June 25: The Supreme Court agrees to hear arguments on Saturday, June 26, on the publication of the Pentagon documents and places The New York Times and The Washington Post under equal publication restraints. Four Supreme Court justices issue a dissent, saying they favor letting the papers resume printing the study without hearing arguments. Medina is ordered to stand trial for the My Lai killings, but the possibility of receiving the death penalty is eliminated. The Pathet Lao renew a proposal to the Laotian government for a cease-fire and talks.

June 26: The Justice Department announces that a federal magistrate in Los Angeles has issued a warrant for Ellsberg’s arrest on charges he had “unauthorized possession of top-secret documents and failed to return them.” Two lawyers representing Ellsberg say he will turn himself in to federal authorities on Monday morning. The Supreme Court hears two hours of arguments in The Pentagon Papers case after rejecting the Justice Department’s request for secrecy.

June 28: The House rejects a measure calling for all U.S. troops to be withdrawn in nine months. The Supreme Court clears boxer Muhammed Ali of charges he had refused induction into the Army in 1964, but puts off a decision on the Pentagon documents. Ellsberg states he gave The Pentagon Papers to the press and surrenders to the U.S. attorney in Boston. Amnesty International says South Vietnam has rejected its request to examine POW conditions there.

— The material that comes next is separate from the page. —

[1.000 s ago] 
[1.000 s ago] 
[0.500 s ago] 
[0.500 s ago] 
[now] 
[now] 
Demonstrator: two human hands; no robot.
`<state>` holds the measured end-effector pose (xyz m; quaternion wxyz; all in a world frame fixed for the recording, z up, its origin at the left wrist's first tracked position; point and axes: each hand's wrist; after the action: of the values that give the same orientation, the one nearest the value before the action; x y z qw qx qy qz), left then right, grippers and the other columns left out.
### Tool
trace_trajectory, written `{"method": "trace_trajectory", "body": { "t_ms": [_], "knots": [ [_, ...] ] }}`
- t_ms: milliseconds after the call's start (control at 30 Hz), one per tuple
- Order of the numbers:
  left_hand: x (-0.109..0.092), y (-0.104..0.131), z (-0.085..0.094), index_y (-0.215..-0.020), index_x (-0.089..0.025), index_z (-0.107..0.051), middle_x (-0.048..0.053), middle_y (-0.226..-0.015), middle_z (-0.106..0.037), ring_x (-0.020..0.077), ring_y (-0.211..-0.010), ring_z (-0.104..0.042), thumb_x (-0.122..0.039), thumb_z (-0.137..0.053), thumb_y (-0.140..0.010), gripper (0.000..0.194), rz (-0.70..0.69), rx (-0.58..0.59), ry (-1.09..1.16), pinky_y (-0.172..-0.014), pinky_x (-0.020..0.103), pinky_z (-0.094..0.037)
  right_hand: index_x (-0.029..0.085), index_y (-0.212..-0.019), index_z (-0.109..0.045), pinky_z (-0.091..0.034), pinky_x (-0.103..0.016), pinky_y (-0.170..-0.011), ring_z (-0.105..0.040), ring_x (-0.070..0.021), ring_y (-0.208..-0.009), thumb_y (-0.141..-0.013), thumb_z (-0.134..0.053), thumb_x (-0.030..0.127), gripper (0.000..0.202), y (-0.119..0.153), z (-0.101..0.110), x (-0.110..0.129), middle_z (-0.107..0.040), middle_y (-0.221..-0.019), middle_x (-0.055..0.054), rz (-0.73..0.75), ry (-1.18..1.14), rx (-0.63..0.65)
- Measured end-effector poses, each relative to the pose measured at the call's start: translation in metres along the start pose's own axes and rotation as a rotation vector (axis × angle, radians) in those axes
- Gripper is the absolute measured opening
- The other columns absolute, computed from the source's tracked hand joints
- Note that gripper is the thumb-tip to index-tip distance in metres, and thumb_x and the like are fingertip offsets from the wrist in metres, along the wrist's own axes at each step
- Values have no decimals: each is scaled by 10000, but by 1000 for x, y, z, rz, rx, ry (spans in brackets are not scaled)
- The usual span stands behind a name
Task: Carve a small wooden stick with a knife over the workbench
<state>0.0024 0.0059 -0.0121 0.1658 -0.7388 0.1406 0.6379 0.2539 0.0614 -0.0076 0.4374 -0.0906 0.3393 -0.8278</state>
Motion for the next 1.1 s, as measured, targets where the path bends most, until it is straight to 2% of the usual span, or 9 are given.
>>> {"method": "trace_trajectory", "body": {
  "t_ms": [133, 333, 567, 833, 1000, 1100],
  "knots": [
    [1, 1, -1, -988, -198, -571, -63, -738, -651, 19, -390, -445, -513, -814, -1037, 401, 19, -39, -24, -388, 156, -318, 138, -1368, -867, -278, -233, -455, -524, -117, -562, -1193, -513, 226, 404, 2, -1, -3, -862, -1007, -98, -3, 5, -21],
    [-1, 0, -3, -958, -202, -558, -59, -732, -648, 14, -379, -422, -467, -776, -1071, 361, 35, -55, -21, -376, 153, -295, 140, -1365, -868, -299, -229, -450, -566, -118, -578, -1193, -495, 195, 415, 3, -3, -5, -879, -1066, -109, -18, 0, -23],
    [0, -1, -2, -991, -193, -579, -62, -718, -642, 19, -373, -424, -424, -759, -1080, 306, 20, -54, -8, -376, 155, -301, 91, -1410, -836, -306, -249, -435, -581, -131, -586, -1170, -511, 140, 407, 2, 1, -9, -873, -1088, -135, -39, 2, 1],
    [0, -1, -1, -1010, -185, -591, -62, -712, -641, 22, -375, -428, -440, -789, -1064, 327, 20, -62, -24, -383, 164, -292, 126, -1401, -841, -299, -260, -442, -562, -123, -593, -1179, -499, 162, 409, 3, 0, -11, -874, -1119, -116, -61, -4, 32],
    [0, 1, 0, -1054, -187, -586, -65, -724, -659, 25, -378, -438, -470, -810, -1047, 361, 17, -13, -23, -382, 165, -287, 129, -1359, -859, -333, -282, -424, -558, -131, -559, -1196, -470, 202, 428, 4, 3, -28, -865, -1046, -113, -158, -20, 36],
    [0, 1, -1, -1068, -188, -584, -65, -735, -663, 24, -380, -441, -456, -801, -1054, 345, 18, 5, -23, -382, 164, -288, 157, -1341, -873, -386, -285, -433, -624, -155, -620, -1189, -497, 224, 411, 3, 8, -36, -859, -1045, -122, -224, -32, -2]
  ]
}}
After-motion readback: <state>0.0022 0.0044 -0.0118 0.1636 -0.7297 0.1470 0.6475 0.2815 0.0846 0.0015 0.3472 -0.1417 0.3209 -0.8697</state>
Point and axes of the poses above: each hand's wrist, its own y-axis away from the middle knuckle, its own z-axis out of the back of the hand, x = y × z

June 29: Sen. Mike Gravel (D-Alaska) reads from the Pentagon study for reporters. The Justice Department says it will not seek a restraining order for the Christian Science Monitor because the editors “had cooperated by disclosing to [the U.S. attorney in Boston] the nature of the contents of the two remaining installments they propose to publish” on the Pentagon documents. Three U.S. troops are killed in a six-hour clash 60 miles east of Saigon.

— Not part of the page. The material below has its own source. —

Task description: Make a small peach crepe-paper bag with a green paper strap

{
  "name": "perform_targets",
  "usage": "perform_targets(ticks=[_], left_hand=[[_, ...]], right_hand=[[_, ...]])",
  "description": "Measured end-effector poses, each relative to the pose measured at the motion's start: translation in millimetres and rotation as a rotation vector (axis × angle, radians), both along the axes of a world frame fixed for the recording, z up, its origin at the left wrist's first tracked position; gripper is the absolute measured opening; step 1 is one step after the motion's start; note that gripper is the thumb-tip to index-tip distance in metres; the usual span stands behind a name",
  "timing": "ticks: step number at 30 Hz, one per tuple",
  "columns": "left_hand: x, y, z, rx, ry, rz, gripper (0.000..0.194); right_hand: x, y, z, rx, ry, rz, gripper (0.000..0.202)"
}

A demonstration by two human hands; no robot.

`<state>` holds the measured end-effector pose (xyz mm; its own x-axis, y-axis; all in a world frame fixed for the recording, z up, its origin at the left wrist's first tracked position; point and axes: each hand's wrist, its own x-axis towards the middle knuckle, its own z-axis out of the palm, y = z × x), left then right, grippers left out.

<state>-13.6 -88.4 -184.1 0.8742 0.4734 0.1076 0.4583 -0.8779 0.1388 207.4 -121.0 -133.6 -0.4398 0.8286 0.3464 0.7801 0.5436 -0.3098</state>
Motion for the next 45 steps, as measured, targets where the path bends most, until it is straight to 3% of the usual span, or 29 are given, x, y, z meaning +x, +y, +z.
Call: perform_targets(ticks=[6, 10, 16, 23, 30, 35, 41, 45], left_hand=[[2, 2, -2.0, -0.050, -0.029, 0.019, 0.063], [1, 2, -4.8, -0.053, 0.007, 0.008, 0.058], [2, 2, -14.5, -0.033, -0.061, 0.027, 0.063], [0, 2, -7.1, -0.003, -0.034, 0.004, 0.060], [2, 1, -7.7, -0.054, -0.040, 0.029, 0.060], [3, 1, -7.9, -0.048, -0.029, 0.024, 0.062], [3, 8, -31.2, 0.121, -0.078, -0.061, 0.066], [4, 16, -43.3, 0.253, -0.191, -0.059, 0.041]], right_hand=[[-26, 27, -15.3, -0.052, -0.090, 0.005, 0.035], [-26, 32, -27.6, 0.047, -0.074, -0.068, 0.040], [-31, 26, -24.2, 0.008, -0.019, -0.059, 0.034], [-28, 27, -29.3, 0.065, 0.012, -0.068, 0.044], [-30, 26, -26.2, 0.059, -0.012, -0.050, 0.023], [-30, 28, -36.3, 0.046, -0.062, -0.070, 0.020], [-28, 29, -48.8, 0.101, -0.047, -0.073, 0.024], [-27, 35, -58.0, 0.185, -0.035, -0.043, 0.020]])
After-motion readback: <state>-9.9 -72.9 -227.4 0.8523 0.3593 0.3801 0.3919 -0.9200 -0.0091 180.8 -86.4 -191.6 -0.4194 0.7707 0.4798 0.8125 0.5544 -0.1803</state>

Washington Post publisher Katharine Graham and Executive Editor Benjamin Bradlee read the 6-3 Supreme Court decision that permitted the paper to publish stories based on The Pentagon Papers, June 30, 1971.Photo: Charles Del Vecchio/The Washington Post via Getty Images

June 30: In a 6-3 vote, the Supreme Court frees The New York Times, The Washington Post, and others to immediately resume publication of The Pentagon Papers. The Court rules any attempt to block news articles prior to publication bears “a heavy burden of presumption against its constitutionality,” a burden “the government has not met.” Bantam Books announces it will be issuing a complete collection of The New York Times series. Thieu says he foresees a “final confrontation” between his country and the North in 1973 after the withdrawal of all allied troops has been completed. William Colby, chief of U.S. pacification for Vietnam, gives up his duties because his daughter is ill. House and Senate negotiators agree to cut the military pay raise $900 million below what both houses had earlier approved.

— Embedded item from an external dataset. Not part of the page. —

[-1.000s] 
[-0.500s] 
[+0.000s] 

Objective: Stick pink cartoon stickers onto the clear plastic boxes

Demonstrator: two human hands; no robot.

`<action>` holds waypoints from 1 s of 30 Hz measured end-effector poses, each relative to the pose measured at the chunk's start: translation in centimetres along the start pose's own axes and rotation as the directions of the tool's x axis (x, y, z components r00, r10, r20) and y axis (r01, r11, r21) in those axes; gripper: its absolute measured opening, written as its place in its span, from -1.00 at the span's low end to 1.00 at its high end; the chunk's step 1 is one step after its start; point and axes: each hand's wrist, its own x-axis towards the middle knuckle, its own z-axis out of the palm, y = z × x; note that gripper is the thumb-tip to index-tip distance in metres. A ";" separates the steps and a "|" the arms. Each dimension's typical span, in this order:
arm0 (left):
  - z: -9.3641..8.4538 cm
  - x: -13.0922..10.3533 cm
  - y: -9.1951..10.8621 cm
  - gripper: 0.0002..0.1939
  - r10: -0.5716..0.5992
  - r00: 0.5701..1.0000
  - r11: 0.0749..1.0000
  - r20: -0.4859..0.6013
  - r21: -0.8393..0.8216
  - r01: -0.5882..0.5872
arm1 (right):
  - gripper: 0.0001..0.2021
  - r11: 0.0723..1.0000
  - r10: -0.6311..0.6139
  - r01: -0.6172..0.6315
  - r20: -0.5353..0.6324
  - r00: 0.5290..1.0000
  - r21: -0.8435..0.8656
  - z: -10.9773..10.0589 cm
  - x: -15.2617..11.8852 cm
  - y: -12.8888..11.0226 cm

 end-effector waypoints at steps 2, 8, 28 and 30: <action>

July 1: In Paris, the Viet Cong presents a seven-point peace proposal. It includes an offer to release all POWs being held in North and South Vietnam by the end of the year provided all U.S. troops are withdrawn by then. The White House says the proposal shows “positive as well as clearly unacceptable elements,” but could form the basis for serious peace negotiations. The U.S. announces the single largest troop pullout, 6,100 to date.

July 2: During an NBC-TV interview, former Secretary of State Dean Rusk says, in response to The Pentagon Papers, that there was no “deliberate attempt to deceive anybody” about American involvement in Vietnam. Anthony Russo is sentenced to jail for contempt of court for refusing to answer questions before a federal grand jury investigating The Pentagon Papers’ release.

July 3: Henry Kissinger arrives in Saigon. The South Vietnamese government opens its anti-narcotics campaign with a large public ceremony. Reports cite a growing concern in several South Vietnamese areas over hostile actions, usually robberies, by some South Vietnamese troops against U.S. GIs. Melvin Gurtov, one of the authors of the secret Pentagon Papers, says the pattern of governmental deceit uncovered in the study is still going on in the Nixon administration.

July 4: China backs the VC peace proposal. Kissinger and South Vietnamese president Nguyen Van Thieu meet for two hours to discuss U.S. troop withdrawals, aid, and the VC peace plan.